# About this task
The entries below must be restated word for word.

Saved entries
• • • •

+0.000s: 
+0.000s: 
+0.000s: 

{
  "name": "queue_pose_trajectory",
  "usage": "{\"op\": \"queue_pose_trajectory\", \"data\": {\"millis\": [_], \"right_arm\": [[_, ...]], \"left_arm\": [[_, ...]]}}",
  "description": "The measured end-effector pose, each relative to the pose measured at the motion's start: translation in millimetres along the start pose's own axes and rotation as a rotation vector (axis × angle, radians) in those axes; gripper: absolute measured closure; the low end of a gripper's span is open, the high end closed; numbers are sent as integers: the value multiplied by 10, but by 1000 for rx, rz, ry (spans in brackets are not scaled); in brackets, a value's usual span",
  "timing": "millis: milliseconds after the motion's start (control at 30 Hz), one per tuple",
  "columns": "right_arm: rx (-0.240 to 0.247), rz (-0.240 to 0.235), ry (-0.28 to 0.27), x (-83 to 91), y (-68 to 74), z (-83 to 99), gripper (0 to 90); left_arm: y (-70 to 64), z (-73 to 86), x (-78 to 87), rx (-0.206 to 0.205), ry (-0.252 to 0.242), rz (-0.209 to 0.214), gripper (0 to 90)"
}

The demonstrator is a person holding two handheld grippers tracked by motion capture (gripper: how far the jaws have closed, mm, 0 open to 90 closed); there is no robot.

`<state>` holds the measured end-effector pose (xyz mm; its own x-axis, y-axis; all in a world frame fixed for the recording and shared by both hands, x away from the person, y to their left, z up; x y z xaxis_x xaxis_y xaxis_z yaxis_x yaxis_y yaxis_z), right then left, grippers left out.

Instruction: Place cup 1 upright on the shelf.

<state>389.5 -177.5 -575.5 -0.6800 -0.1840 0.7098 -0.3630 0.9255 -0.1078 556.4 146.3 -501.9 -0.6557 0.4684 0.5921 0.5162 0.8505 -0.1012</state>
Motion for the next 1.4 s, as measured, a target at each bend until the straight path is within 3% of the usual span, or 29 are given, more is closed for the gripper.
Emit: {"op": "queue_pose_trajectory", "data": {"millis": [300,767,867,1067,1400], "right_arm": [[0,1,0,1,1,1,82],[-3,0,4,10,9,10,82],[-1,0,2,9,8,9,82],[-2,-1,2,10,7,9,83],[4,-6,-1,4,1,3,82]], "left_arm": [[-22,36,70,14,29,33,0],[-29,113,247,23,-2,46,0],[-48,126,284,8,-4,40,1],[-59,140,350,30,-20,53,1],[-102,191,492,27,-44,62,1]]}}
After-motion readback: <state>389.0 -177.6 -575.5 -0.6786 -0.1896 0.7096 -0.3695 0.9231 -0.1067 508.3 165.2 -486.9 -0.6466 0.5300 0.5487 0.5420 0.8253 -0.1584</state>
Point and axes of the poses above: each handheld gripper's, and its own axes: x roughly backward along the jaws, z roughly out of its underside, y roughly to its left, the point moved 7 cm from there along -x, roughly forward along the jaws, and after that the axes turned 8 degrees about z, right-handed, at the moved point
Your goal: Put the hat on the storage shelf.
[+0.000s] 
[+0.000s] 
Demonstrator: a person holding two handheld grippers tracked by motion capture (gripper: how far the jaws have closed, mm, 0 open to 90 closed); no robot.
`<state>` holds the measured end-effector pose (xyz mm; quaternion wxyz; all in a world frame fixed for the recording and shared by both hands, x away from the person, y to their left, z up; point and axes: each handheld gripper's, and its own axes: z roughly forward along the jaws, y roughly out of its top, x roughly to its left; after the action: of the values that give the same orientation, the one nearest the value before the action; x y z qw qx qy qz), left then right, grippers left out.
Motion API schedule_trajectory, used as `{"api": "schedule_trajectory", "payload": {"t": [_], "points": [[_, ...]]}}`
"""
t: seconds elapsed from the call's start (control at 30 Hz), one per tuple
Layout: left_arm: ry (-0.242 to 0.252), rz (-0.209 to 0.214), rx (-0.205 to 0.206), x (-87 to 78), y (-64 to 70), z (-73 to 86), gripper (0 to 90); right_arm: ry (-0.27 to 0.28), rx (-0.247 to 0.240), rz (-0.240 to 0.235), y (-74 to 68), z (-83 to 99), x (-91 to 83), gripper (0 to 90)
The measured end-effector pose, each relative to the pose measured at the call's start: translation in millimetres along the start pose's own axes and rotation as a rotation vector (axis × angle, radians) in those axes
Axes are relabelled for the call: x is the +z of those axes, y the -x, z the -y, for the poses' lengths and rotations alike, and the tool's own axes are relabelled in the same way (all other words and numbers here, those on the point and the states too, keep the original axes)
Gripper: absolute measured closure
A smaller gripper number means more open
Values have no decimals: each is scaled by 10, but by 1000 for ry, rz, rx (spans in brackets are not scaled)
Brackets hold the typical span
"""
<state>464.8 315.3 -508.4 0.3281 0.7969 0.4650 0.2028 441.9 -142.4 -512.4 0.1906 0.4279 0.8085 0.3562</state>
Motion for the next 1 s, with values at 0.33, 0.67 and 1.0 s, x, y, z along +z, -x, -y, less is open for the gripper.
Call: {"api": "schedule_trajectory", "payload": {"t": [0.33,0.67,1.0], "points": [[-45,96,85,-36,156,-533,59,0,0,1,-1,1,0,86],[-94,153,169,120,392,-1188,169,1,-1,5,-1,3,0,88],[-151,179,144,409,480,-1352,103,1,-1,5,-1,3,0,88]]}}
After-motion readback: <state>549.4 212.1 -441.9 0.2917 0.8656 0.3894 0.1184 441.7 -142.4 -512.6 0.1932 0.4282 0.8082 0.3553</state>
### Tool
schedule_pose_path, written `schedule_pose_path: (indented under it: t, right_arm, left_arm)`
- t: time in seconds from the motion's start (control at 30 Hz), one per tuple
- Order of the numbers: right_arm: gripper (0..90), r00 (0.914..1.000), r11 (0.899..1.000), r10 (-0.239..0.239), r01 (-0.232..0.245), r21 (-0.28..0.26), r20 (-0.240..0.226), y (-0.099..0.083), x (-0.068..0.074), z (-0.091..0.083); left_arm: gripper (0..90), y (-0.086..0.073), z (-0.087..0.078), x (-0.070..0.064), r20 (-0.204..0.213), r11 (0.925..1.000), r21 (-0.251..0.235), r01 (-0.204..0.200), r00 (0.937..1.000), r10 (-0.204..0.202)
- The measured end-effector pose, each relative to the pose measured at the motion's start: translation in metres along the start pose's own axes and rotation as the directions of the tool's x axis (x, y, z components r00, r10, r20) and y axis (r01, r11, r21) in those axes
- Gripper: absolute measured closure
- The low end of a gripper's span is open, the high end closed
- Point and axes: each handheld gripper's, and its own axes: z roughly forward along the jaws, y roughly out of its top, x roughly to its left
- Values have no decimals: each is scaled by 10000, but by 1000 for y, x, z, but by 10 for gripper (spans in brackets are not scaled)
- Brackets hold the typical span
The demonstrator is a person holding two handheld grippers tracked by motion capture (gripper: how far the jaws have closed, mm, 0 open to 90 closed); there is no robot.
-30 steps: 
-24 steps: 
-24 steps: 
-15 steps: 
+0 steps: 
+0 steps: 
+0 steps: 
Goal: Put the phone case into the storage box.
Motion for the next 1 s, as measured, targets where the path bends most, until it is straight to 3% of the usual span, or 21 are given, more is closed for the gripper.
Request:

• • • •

# Task output
+0.000s: 
+0.000s: 
+0.000s: 

{
  "name": "queue_pose_trajectory",
  "usage": "{\"op\": \"queue_pose_trajectory\", \"data\": {\"millis\": [_], \"right_arm\": [[_, ...]], \"left_arm\": [[_, ...]]}}",
  "description": "The measured end-effector pose, each relative to the pose measured at the motion's start: translation in millimetres along the start pose's own axes and rotation as a rotation vector (axis × angle, radians) in those axes; gripper: absolute measured closure; the low end of a gripper's span is open, the high end closed; numbers are sent as integers: the value multiplied by 10, but by 1000 for rx, rz, ry (spans in brackets are not scaled); in brackets, a value's usual span",
  "timing": "millis: milliseconds after the motion's start (control at 30 Hz), one per tuple",
  "columns": "right_arm: rx (-0.240 to 0.247), rz (-0.240 to 0.235), ry (-0.28 to 0.27), x (-83 to 91), y (-68 to 74), z (-83 to 99), gripper (0 to 90); left_arm: y (-70 to 64), z (-73 to 86), x (-78 to 87), rx (-0.206 to 0.205), ry (-0.252 to 0.242), rz (-0.209 to 0.214), gripper (0 to 90)"
}

The demonstrator is a person holding two handheld grippers tracked by motion capture (gripper: how far the jaws have closed, mm, 0 open to 90 closed); there is no robot.

`<state>` holds the measured end-effector pose (xyz mm; its own x-axis, y-axis; all in a world frame fixed for the recording and shared by both hands, x away from the person, y to their left, z up; x y z xaxis_x xaxis_y xaxis_z yaxis_x yaxis_y yaxis_z), right then left, grippers left out.

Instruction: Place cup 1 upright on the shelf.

<state>389.5 -177.5 -575.5 -0.6800 -0.1840 0.7098 -0.3630 0.9255 -0.1078 556.4 146.3 -501.9 -0.6557 0.4684 0.5921 0.5162 0.8505 -0.1012</state>
Motion for the next 1.4 s, as measured, a target at each bend until the straight path is within 3% of the usual span, or 29 are given, more is closed for the gripper.
Emit: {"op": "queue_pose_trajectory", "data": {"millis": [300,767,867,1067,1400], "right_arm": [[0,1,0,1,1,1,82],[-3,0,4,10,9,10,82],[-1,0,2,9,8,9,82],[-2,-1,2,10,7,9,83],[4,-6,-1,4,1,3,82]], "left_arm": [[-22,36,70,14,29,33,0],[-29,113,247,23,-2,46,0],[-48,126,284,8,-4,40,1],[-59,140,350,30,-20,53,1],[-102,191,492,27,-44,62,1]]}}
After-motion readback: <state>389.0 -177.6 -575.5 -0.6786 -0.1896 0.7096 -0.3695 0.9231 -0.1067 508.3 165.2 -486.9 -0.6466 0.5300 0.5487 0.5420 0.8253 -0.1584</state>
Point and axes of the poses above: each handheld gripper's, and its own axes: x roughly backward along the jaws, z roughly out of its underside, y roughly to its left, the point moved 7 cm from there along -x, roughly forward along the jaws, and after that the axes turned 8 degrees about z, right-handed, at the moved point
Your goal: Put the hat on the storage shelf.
[+0.000s] 
[+0.000s] 
Demonstrator: a person holding two handheld grippers tracked by motion capture (gripper: how far the jaws have closed, mm, 0 open to 90 closed); no robot.
`<state>` holds the measured end-effector pose (xyz mm; quaternion wxyz; all in a world frame fixed for the recording and shared by both hands, x away from the person, y to their left, z up; point and axes: each handheld gripper's, and its own axes: z roughly forward along the jaws, y roughly out of its top, x roughly to its left; after the action: of the values that give the same orientation, the one nearest the value before the action; x y z qw qx qy qz), left then right, grippers left out.
Motion API schedule_trajectory, used as `{"api": "schedule_trajectory", "payload": {"t": [_], "points": [[_, ...]]}}`
"""
t: seconds elapsed from the call's start (control at 30 Hz), one per tuple
Layout: left_arm: ry (-0.242 to 0.252), rz (-0.209 to 0.214), rx (-0.205 to 0.206), x (-87 to 78), y (-64 to 70), z (-73 to 86), gripper (0 to 90); right_arm: ry (-0.27 to 0.28), rx (-0.247 to 0.240), rz (-0.240 to 0.235), y (-74 to 68), z (-83 to 99), x (-91 to 83), gripper (0 to 90)
The measured end-effector pose, each relative to the pose measured at the call's start: translation in millimetres along the start pose's own axes and rotation as a rotation vector (axis × angle, radians) in those axes
Axes are relabelled for the call: x is the +z of those axes, y the -x, z the -y, for the poses' lengths and rotations alike, and the tool's own axes are relabelled in the same way (all other words and numbers here, those on the point and the states too, keep the original axes)
Gripper: absolute measured closure
A smaller gripper number means more open
Values have no decimals: each is scaled by 10, but by 1000 for ry, rz, rx (spans in brackets are not scaled)
Brackets hold the typical span
"""
<state>464.8 315.3 -508.4 0.3281 0.7969 0.4650 0.2028 441.9 -142.4 -512.4 0.1906 0.4279 0.8085 0.3562</state>
Motion for the next 1 s, with values at 0.33, 0.67 and 1.0 s, x, y, z along +z, -x, -y, less is open for the gripper.
Call: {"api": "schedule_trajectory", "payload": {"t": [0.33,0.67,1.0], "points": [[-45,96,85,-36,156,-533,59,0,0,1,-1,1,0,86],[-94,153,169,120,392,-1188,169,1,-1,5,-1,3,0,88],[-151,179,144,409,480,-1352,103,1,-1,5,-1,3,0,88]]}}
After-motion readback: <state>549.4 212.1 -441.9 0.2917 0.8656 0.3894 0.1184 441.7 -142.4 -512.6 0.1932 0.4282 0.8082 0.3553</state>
### Tool
schedule_pose_path, written `schedule_pose_path: (indented under it: t, right_arm, left_arm)`
- t: time in seconds from the motion's start (control at 30 Hz), one per tuple
- Order of the numbers: right_arm: gripper (0..90), r00 (0.914..1.000), r11 (0.899..1.000), r10 (-0.239..0.239), r01 (-0.232..0.245), r21 (-0.28..0.26), r20 (-0.240..0.226), y (-0.099..0.083), x (-0.068..0.074), z (-0.091..0.083); left_arm: gripper (0..90), y (-0.086..0.073), z (-0.087..0.078), x (-0.070..0.064), r20 (-0.204..0.213), r11 (0.925..1.000), r21 (-0.251..0.235), r01 (-0.204..0.200), r00 (0.937..1.000), r10 (-0.204..0.202)
- The measured end-effector pose, each relative to the pose measured at the motion's start: translation in metres along the start pose's own axes and rotation as the directions of the tool's x axis (x, y, z components r00, r10, r20) and y axis (r01, r11, r21) in those axes
- Gripper: absolute measured closure
- The low end of a gripper's span is open, the high end closed
- Point and axes: each handheld gripper's, and its own axes: z roughly forward along the jaws, y roughly out of its top, x roughly to its left
- Values have no decimals: each is scaled by 10000, but by 1000 for y, x, z, but by 10 for gripper (spans in brackets are not scaled)
- Brackets hold the typical span
The demonstrator is a person holding two handheld grippers tracked by motion capture (gripper: how far the jaws have closed, mm, 0 open to 90 closed); there is no robot.
-30 steps: 
-24 steps: 
-24 steps: 
-15 steps: 
+0 steps: 
+0 steps: 
+0 steps: 
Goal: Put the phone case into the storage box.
Motion for the next 1 s, as measured, targets where the path bends most, until it is straight to 3% of the usual span, or 21 are given, more is closed for the gripper.
Request:

The output given here is complete.